Cuando una cancha está así de embarrada, siempre se sugiere que, en primer lugar, haya las decisiones parciales para ir zafando del atolladero. En ese sentido, el pedido presidencial de cancelar la manifestación Moyano/D’Elía puso paños fríos que fueron unánimemente elogiados. Pero si se pierde de vista que eso es sólo táctico, no se hace otra cosa que ganar tiempo. Hasta ahora, y aun a costa de derrapes electorales y choques con sectores de enorme poder, de los que salió malherido, el Gobierno mostró determinación para no correr hacia derecha en grandes líneas de acción. Y es en eso donde la prospectiva sindical lo pone ante un nuevo desafío. No hay abracadabra, desde ya, pero, en la relación costo-beneficio, continuar amarrado a la cada vez más decadente influencia del unicato cegetista parece ser mucho más riesgoso que ir articulando con las nuevas expresiones gremiales y sociales. Siempre que hablemos, claro, de que hay proyecto de largo plazo –o intenciones en esa dirección– y no de encontrar meros (y eventuales) salvavidas para dejar el Gobierno sin convulsiones terminales.

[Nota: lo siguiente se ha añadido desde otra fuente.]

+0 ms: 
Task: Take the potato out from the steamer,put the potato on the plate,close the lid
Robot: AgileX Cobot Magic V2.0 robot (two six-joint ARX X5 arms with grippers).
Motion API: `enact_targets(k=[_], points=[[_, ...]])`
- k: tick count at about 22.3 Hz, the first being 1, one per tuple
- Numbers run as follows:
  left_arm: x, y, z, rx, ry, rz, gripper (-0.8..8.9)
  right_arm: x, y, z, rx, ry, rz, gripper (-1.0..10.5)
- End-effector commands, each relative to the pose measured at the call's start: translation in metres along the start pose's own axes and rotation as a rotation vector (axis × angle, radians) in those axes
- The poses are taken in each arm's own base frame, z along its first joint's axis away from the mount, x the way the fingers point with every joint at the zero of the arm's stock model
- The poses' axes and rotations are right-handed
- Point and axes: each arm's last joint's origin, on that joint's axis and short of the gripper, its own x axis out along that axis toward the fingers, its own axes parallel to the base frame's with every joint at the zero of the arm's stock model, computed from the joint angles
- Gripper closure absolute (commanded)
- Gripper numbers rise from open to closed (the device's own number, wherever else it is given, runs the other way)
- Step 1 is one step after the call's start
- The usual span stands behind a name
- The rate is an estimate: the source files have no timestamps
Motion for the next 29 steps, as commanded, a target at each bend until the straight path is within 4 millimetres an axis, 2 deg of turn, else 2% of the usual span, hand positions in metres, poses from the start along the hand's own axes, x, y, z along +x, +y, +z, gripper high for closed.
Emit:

Ignorar el peso de la CGT sería una irresponsabilidad en el ejercicio del poder real. Y cortejarla sin más ni más, también. La derecha no tiene nada distinto que ofrecer, con lo cual es igualmente irresponsable, pero goza con este escenario. Reapareció Duhalde, Carrió manda cartas a las embajadas anunciando el enésimo Apocalipsis, los radicales danzan hasta para integrar sus bloques parlamentarios pero sobreviven gracias a la propaganda mediática. Todo eso entra por el hueco que provoca el paisaje de Capital y conurbano, en su mezcla de realidad y sensación construida.

Y también cuelan por allí los sociólogos Marcelo Tinelli, Mirtha Legrand, Jorge Rial y Susana Giménez. Gente ducha si la hay en el análisis de la fenomenología política, el instinto ideológico diría que son el reflejo de una parte de la sociedad que no termina de aprender nunca. Craso error: son absolutamente coherentes. Su cabeza pasa por acabar con la inseguridad con el simple expediente de bala limpia, camiones hidrantes y marchas con el himno a cuestas. Llaman a la represión y tienen bien aprendido que con los milicos estábamos mejor.